How to complete this task
Would you return exactly the lines below from the line with "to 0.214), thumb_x" through the line with "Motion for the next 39", both included, and nothing else, leaving out the pictures?

Input data
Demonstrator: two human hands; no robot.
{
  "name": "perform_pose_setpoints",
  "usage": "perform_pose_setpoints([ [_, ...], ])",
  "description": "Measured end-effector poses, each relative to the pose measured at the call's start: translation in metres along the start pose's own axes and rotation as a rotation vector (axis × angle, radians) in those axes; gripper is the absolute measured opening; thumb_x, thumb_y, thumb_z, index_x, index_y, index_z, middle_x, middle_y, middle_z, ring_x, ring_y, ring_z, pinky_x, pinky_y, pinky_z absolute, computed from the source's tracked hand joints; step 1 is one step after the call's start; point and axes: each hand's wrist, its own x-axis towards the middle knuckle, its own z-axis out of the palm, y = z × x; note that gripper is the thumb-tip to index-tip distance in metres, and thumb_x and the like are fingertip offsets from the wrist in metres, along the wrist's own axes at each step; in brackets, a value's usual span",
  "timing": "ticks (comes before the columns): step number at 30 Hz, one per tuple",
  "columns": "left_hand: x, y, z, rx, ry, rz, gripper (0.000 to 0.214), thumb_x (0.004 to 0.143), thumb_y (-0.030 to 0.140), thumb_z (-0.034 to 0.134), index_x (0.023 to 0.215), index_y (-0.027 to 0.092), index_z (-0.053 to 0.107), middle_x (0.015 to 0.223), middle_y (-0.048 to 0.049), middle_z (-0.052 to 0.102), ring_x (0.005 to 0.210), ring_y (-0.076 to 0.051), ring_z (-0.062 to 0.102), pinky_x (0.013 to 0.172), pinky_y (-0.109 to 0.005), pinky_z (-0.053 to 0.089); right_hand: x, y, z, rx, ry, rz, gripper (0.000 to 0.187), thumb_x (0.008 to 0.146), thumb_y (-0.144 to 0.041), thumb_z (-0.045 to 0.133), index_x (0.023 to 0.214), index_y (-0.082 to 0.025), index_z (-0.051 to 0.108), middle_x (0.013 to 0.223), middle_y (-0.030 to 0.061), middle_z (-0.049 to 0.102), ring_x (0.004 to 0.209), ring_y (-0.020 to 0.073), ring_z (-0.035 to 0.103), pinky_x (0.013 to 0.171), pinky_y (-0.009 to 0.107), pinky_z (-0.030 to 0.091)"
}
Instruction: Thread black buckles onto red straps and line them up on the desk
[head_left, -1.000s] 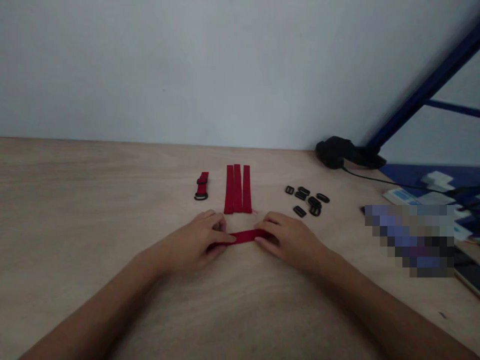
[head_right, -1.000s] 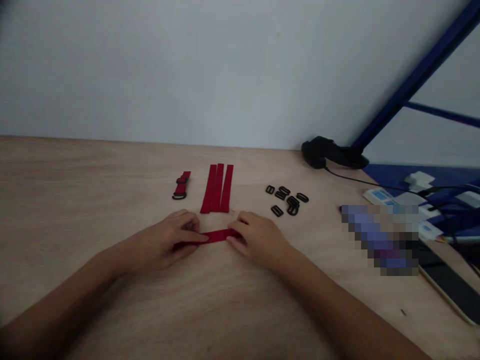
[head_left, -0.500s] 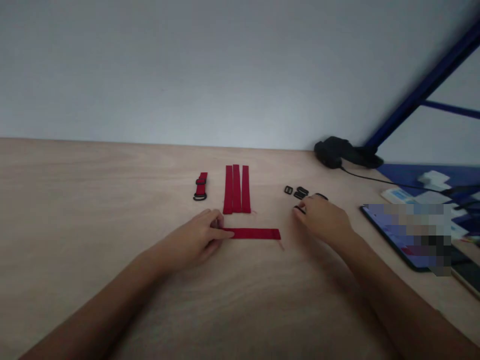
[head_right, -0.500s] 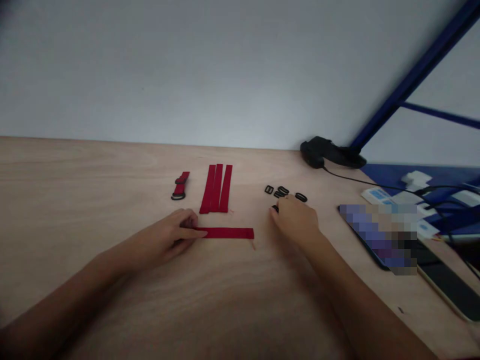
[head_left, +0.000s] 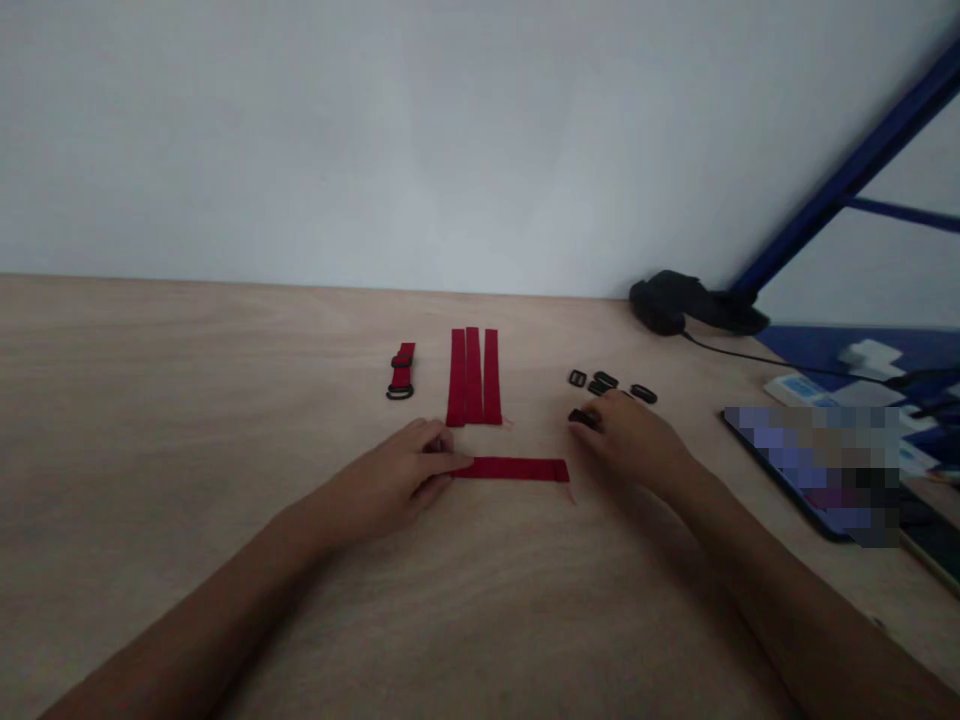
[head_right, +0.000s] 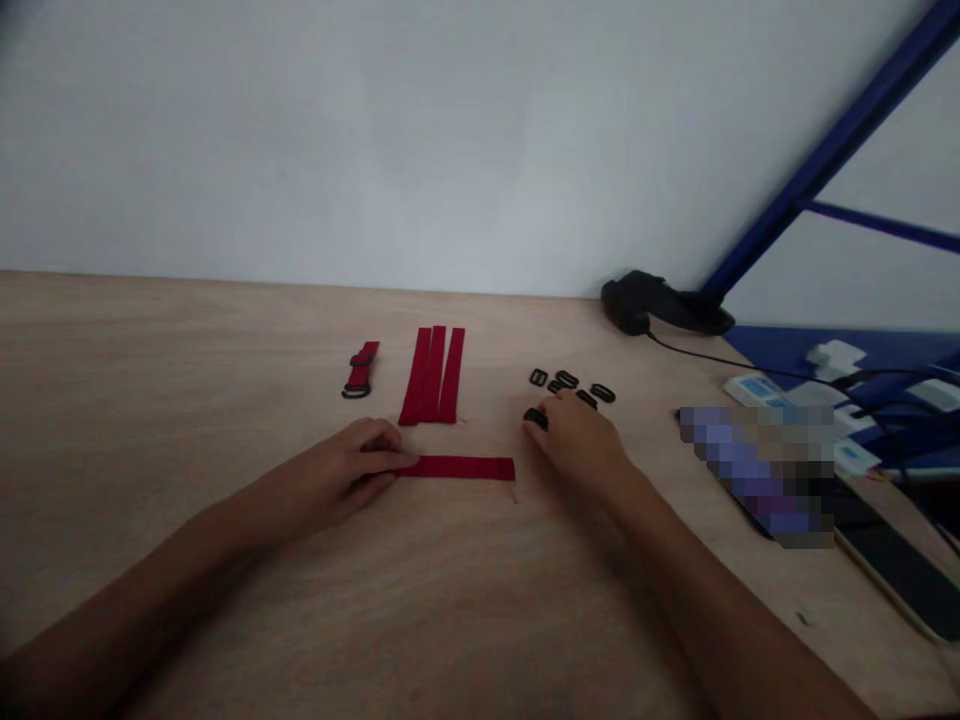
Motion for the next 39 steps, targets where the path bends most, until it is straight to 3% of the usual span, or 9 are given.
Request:
perform_pose_setpoints([
  [5, 0.002, 0.002, 0.002, -0.024, 0.007, 0.001, 0.029, 0.091, 0.018, 0.050, 0.116, 0.023, 0.063, 0.109, -0.0086, 0.055, 0.100, -0.021, 0.053, 0.088, -0.036, 0.049, 0.002, 0.002, 0.004, 0.151, 0.029, 0.007, 0.011, 0.082, -0.024, 0.059, 0.086, -0.016, 0.065, 0.089, 0.0098, 0.069, 0.078, 0.0220, 0.063, 0.066, 0.030, 0.045],
  [8, 0.004, 0.005, 0.002, -0.053, 0.072, -0.004, 0.029, 0.092, 0.019, 0.050, 0.119, 0.023, 0.062, 0.113, -0.0085, 0.055, 0.105, -0.021, 0.053, 0.092, -0.037, 0.049, 0.002, -0.006, 0.002, 0.351, 0.069, -0.021, 0.010, 0.082, -0.022, 0.058, 0.085, -0.017, 0.066, 0.081, 0.0059, 0.070, 0.072, 0.0194, 0.063, 0.065, 0.029, 0.045],
  [12, 0.007, 0.012, 0.002, -0.107, 0.208, -0.040, 0.034, 0.092, 0.022, 0.052, 0.126, 0.023, 0.057, 0.119, -0.0087, 0.057, 0.108, -0.021, 0.055, 0.094, -0.037, 0.050, -0.009, -0.035, 0.005, 0.800, 0.064, -0.080, 0.016, 0.083, -0.033, 0.060, 0.083, -0.018, 0.066, 0.073, 0.0028, 0.069, 0.064, 0.0166, 0.062, 0.059, 0.027, 0.046],
  [17, 0.011, 0.025, 0.008, -0.175, 0.217, 0.026, 0.049, 0.089, 0.027, 0.060, 0.136, 0.025, 0.046, 0.129, -0.0077, 0.054, 0.116, -0.021, 0.054, 0.099, -0.037, 0.048, -0.030, -0.077, 0.013, 0.977, 0.057, -0.184, 0.016, 0.083, -0.031, 0.062, 0.075, -0.017, 0.066, 0.075, 0.0033, 0.069, 0.067, 0.0155, 0.060, 0.062, 0.026, 0.046],
  [19, 0.012, 0.027, 0.011, -0.169, 0.204, 0.027, 0.043, 0.089, 0.025, 0.060, 0.131, 0.024, 0.051, 0.124, -0.0077, 0.057, 0.112, -0.021, 0.056, 0.096, -0.037, 0.050, -0.034, -0.085, 0.015, 1.037, 0.008, -0.188, 0.016, 0.083, -0.029, 0.061, 0.074, -0.016, 0.066, 0.073, 0.0030, 0.069, 0.065, 0.0149, 0.060, 0.061, 0.026, 0.046],
  [24, 0.012, 0.027, 0.009, -0.146, 0.207, -0.015, 0.023, 0.089, 0.015, 0.052, 0.109, 0.018, 0.064, 0.103, -0.0068, 0.063, 0.093, -0.018, 0.060, 0.084, -0.032, 0.052, -0.033, -0.086, 0.018, 0.971, -0.040, -0.286, 0.013, 0.085, -0.026, 0.061, 0.081, -0.017, 0.070, 0.077, 0.0031, 0.069, 0.068, 0.0145, 0.059, 0.062, 0.025, 0.044],
  [28, 0.012, 0.028, 0.006, -0.198, 0.196, 0.020, 0.029, 0.086, 0.013, 0.054, 0.114, 0.018, 0.061, 0.110, -0.0073, 0.061, 0.099, -0.018, 0.058, 0.087, -0.031, 0.051, -0.031, -0.085, 0.021, 0.912, -0.051, -0.376, 0.013, 0.085, -0.018, 0.057, 0.077, -0.016, 0.067, 0.074, 0.0026, 0.068, 0.066, 0.0141, 0.058, 0.061, 0.025, 0.043],
  [33, 0.010, 0.026, 0.007, -0.183, 0.143, 0.060, 0.040, 0.088, 0.018, 0.055, 0.127, 0.021, 0.053, 0.121, -0.0086, 0.057, 0.111, -0.020, 0.054, 0.096, -0.034, 0.048, -0.031, -0.085, 0.020, 0.773, 0.054, -0.411, 0.011, 0.082, -0.014, 0.055, 0.073, -0.017, 0.061, 0.072, 0.0020, 0.063, 0.064, 0.0137, 0.056, 0.060, 0.024, 0.042],
  [39, 0.004, 0.011, -0.010, -0.007, 0.125, -0.046, 0.028, 0.089, 0.017, 0.050, 0.113, 0.019, 0.064, 0.103, -0.0076, 0.058, 0.094, -0.020, 0.056, 0.083, -0.032, 0.049, -0.028, -0.078, 0.017, 0.619, 0.055, -0.434, 0.010, 0.087, -0.016, 0.055, 0.088, -0.017, 0.065, 0.079, 0.0036, 0.062, 0.071, 0.0154, 0.057, 0.067, 0.027, 0.045],
])
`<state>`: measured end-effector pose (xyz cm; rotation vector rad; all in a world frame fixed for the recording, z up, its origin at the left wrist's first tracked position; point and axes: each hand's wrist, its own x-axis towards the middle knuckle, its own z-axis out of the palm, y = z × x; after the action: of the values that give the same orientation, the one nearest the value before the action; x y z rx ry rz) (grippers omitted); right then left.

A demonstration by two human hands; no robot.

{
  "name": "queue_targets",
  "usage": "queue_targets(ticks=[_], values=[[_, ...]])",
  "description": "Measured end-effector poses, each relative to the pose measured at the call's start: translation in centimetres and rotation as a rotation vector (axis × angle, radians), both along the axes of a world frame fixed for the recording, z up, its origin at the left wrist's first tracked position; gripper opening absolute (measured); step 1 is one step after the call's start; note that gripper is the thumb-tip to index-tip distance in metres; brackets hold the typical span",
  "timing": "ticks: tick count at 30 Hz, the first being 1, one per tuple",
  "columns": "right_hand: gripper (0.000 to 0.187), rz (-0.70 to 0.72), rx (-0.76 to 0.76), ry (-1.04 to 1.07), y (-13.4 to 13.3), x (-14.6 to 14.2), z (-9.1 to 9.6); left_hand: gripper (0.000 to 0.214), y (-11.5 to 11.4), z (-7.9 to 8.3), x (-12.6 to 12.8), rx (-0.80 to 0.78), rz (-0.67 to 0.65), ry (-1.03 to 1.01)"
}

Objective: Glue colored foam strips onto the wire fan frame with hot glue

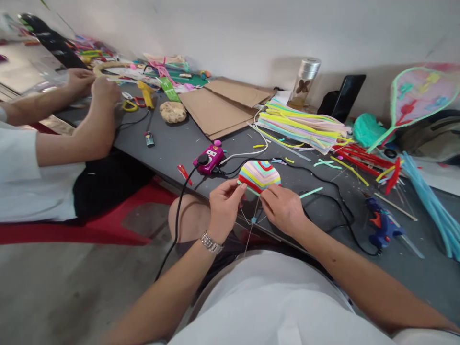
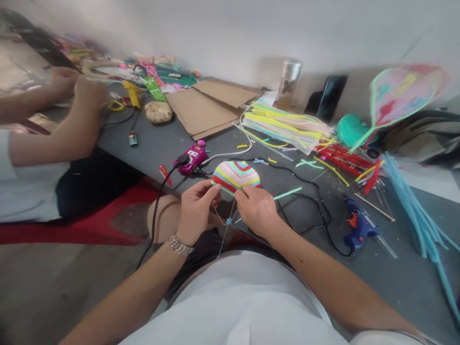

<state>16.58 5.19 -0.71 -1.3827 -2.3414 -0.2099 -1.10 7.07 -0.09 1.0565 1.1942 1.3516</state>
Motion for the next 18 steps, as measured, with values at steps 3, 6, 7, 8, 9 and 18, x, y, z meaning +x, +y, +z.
queue_targets(ticks=[3,6,7,8,9,18], values=[[0.027,-0.005,-0.036,0.048,-0.1,-0.4,-0.1,0.025,0.2,-0.1,0.1,0.000,0.001,-0.009],[0.026,-0.031,-0.069,0.146,-0.2,-0.7,-0.1,0.031,0.4,-0.3,0.5,-0.030,0.044,-0.083],[0.025,-0.040,-0.084,0.178,-0.1,-0.7,-0.2,0.034,0.4,-0.4,0.5,-0.048,0.059,-0.114],[0.023,-0.047,-0.100,0.207,-0.1,-0.6,-0.2,0.037,0.4,-0.5,0.6,-0.066,0.070,-0.138],[0.022,-0.051,-0.118,0.232,-0.1,-0.5,-0.3,0.038,0.5,-0.5,0.6,-0.079,0.076,-0.151],[0.023,-0.003,-0.172,0.178,0.2,0.2,-1.1,0.039,1.0,-0.1,0.6,-0.142,0.084,-0.094]])
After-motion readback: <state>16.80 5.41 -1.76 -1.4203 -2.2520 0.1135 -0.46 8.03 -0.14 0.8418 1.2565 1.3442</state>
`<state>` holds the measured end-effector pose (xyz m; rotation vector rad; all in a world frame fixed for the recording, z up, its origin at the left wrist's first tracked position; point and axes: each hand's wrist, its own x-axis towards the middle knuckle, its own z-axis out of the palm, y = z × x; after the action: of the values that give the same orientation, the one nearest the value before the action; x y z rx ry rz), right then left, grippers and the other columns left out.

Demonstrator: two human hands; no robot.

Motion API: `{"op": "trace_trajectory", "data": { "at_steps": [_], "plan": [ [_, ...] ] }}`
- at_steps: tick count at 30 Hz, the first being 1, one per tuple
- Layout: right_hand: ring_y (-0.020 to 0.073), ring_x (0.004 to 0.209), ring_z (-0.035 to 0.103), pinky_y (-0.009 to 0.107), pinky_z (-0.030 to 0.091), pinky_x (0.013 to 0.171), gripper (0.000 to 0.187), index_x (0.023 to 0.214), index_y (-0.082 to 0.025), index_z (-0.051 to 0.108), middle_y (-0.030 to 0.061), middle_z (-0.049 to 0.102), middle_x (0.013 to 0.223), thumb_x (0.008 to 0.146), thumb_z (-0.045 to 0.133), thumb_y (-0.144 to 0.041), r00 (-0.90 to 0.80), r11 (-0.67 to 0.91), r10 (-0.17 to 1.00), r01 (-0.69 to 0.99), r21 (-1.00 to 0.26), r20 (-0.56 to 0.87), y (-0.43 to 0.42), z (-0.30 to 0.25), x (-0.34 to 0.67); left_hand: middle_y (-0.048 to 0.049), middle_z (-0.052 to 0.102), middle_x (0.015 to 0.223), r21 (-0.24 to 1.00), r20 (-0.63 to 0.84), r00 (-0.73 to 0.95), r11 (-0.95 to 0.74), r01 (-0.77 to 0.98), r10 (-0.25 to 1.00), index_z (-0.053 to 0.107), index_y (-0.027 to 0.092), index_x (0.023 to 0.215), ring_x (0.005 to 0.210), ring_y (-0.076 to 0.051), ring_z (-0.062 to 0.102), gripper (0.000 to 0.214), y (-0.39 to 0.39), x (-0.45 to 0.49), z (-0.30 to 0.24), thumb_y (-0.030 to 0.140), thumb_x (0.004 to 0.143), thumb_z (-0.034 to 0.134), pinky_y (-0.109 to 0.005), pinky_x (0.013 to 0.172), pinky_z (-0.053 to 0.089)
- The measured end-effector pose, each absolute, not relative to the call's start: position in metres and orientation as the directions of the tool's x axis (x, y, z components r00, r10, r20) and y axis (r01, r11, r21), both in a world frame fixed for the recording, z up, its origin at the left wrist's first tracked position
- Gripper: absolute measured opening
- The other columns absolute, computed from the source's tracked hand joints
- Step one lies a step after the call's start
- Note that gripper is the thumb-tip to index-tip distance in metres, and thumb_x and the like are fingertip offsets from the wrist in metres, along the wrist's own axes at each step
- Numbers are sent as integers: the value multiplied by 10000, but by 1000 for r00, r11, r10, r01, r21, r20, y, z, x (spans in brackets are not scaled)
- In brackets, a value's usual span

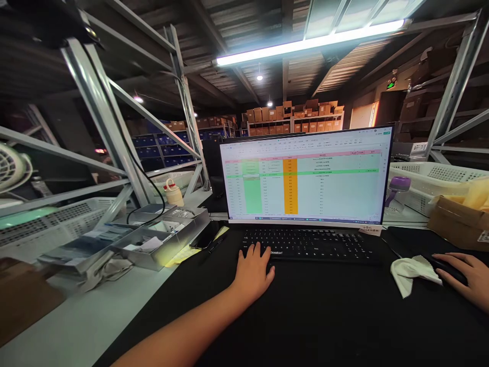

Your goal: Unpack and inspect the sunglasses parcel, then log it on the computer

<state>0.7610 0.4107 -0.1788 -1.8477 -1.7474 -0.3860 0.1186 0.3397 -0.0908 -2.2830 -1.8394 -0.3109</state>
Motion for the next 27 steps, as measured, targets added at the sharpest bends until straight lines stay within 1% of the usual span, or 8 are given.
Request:
{"op": "trace_trajectory", "data": {
  "at_steps": [2,4,9,14,17,20,23,27],
  "plan": [
    [362,1135,685,518,556,998,510,1055,-369,707,91,706,1127,689,514,-667,113,39,835,964,-263,539,411,-179,762,-214,458,1581,-20,283,206,-209,978,937,489,206,1511,1445,-400,426,599,340,119,-91,461,969,470,-686,1134,367],
    [371,1143,677,528,552,996,534,1081,-361,707,102,698,1142,694,519,-679,114,45,843,959,-280,526,412,-180,764,-215,460,1578,-25,290,206,-208,978,935,492,207,1508,1442,-402,428,597,341,119,-93,463,969,473,-688,1129,370],
    [359,1149,670,517,547,1001,586,1151,-327,698,118,674,1196,737,498,-691,80,55,853,969,-242,516,413,-184,770,-219,469,1568,-34,308,210,-210,977,928,498,211,1500,1439,-402,431,587,341,119,-95,461,969,477,-688,1121,377],
    [341,1149,667,512,548,999,641,1225,-329,665,113,655,1250,764,471,-730,97,0,893,977,-215,440,400,-168,755,-217,469,1569,-49,306,212,-206,977,928,490,207,1505,1433,-391,442,586,341,120,-92,455,974,467,-676,1126,378],
    [339,1177,648,491,533,1024,706,1306,-266,625,150,636,1293,804,421,-718,119,-43,904,981,-188,412,385,-149,731,-216,457,1578,-51,300,207,-200,978,931,482,197,1509,1444,-388,428,585,340,121,-90,443,980,453,-667,1134,373],
    [349,1197,630,486,513,1049,727,1334,-206,598,180,638,1289,822,379,-674,139,-74,898,983,-166,418,375,-136,711,-211,442,1589,-49,293,183,-177,983,938,485,190,1505,1456,-384,409,582,340,121,-90,438,980,444,-641,1139,376],
    [344,1206,618,473,503,1056,726,1357,-187,579,188,629,1304,846,357,-654,142,-90,900,986,-142,413,373,-134,707,-215,432,1597,-46,302,161,-154,987,940,484,163,1501,1454,-379,409,597,341,121,-90,443,977,436,-616,1143,378],
    [346,1216,607,474,500,1053,754,1375,-184,563,187,606,1339,843,366,-680,139,-92,907,986,-136,398,374,-137,711,-236,413,1606,-44,303,140,-133,990,943,476,108,1503,1445,-384,419,630,342,122,-91,443,971,437,-599,1126,393]
  ]
}}
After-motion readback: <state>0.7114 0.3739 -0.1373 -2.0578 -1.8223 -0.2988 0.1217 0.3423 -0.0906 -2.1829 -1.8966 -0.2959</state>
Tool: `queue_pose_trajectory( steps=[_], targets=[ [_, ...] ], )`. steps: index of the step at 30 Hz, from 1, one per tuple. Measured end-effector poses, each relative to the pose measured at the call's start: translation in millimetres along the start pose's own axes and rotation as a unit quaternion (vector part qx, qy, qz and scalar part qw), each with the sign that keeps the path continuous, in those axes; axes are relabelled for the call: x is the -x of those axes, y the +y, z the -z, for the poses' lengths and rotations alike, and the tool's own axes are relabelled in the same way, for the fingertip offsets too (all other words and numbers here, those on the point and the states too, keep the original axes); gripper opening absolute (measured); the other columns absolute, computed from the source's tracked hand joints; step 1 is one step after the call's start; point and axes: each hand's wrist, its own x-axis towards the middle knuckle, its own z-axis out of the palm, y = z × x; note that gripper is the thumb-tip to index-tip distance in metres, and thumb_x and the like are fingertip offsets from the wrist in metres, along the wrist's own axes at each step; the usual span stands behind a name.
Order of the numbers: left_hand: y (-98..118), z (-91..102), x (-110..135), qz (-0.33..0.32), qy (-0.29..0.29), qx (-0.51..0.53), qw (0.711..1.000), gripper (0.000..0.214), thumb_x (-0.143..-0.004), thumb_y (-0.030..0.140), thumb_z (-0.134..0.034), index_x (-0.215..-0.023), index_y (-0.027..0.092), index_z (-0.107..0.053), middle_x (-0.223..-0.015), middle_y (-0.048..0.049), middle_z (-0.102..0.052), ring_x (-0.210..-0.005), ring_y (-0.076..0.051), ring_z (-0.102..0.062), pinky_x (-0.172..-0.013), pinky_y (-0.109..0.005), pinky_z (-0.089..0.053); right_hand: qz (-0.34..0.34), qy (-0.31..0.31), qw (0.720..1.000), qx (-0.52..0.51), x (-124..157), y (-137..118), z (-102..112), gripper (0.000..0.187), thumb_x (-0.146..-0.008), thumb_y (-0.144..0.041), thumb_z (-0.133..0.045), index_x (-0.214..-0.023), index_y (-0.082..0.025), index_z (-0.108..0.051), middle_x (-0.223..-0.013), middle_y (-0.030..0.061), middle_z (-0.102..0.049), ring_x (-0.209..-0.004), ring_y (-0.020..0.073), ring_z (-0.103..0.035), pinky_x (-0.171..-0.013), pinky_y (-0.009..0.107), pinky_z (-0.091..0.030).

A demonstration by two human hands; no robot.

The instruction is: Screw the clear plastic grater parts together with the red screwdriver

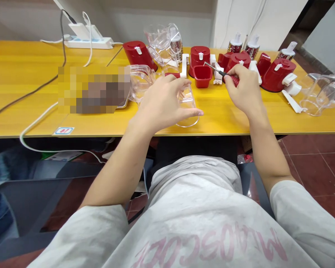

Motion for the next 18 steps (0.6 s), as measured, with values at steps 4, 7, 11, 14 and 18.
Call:
queue_pose_trajectory(
  steps=[4, 7, 11, 14, 18],
  targets=[
    [5, 3.8, 1, 0.002, -0.009, -0.002, 1.000, 0.080, -0.093, 0.082, -0.098, -0.154, 0.034, -0.082, -0.155, -0.0095, -0.079, -0.161, -0.054, -0.065, -0.141, -0.080, -0.053, -0.007, -0.001, 1.000, -0.003, 0, -4, 4, 0.044, -0.117, -0.088, -0.068, -0.112, -0.046, -0.081, -0.106, 0.0075, -0.093, -0.116, 0.0443, -0.080, -0.113, 0.067, -0.065],
    [6, 4.3, 1, 0.007, -0.011, -0.006, 1.000, 0.083, -0.092, 0.085, -0.098, -0.154, 0.033, -0.080, -0.153, -0.0078, -0.079, -0.159, -0.051, -0.064, -0.139, -0.078, -0.053, 0.010, 0.040, 0.999, -0.017, 3, -12, 12, 0.039, -0.124, -0.083, -0.063, -0.121, -0.047, -0.080, -0.114, 0.0060, -0.095, -0.117, 0.0418, -0.078, -0.114, 0.066, -0.062],
    [5, 2.7, 1, 0.009, -0.010, -0.012, 1.000, 0.080, -0.093, 0.083, -0.098, -0.154, 0.034, -0.080, -0.154, -0.0093, -0.080, -0.161, -0.052, -0.063, -0.137, -0.077, -0.054, 0.033, 0.101, 0.994, -0.040, 5, -11, 11, 0.032, -0.133, -0.069, -0.057, -0.125, -0.044, -0.076, -0.123, 0.0111, -0.090, -0.121, 0.0441, -0.079, -0.116, 0.068, -0.062],
    [5, 3.0, 2, 0.011, -0.008, -0.011, 1.000, 0.079, -0.096, 0.084, -0.096, -0.156, 0.035, -0.080, -0.156, -0.0092, -0.080, -0.164, -0.053, -0.062, -0.138, -0.076, -0.054, 0.016, 0.023, 0.999, -0.034, 2, 0, -1, 0.042, -0.132, -0.070, -0.066, -0.106, -0.037, -0.070, -0.105, 0.0125, -0.084, -0.110, 0.0451, -0.080, -0.110, 0.067, -0.064],
    [8, 5.6, 2, 0.009, -0.020, -0.008, 1.000, 0.082, -0.096, 0.084, -0.094, -0.160, 0.034, -0.080, -0.159, -0.0099, -0.079, -0.166, -0.053, -0.062, -0.140, -0.077, -0.052, 0.024, -0.017, 0.999, -0.038, -1, 12, -11, 0.046, -0.130, -0.070, -0.072, -0.101, -0.035, -0.066, -0.106, 0.0117, -0.085, -0.108, 0.0428, -0.081, -0.108, 0.062, -0.066]
  ],
)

Response to the exercise
  "columns": "left_hand: x, y, z, rx, ry, rz, gripper (0.000 to 0.214), thumb_x (0.004 to 0.143), thumb_y (-0.030 to 0.140), thumb_z (-0.034 to 0.134), index_x (0.023 to 0.215), index_y (-0.027 to 0.092), index_z (-0.053 to 0.107), middle_x (0.015 to 0.223), middle_y (-0.048 to 0.049), middle_z (-0.052 to 0.102), ring_x (0.005 to 0.210), ring_y (-0.076 to 0.051), ring_z (-0.062 to 0.102), pinky_x (0.013 to 0.172), pinky_y (-0.109 to 0.005), pinky_z (-0.053 to 0.089); right_hand: x, y, z, rx, ry, rz, gripper (0.000 to 0.187), thumb_x (0.008 to 0.146), thumb_y (-0.144 to 0.041), thumb_z (-0.045 to 0.133), index_x (0.023 to 0.214), index_y (-0.082 to 0.025), index_z (-0.051 to 0.108), middle_x (0.013 to 0.223), middle_y (-0.030 to 0.061), middle_z (-0.049 to 0.102), ring_x (0.004 to 0.209), ring_y (-0.020 to 0.073), ring_z (-0.035 to 0.103), pinky_x (0.013 to 0.171), pinky_y (-0.009 to 0.107), pinky_z (-0.030 to 0.091)"
}
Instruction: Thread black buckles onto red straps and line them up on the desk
[head_left, -1.000s] 
[head_right, -1.000s] 
[head_left, -0.500s] 
[head_right, -0.500s] 
[head_left, +0.000s] 
[head_right, +0.000s] 
Motion for the next 39 steps, targets where the path bends most, until it is straight to 3% of the usual span, or 9 are given.

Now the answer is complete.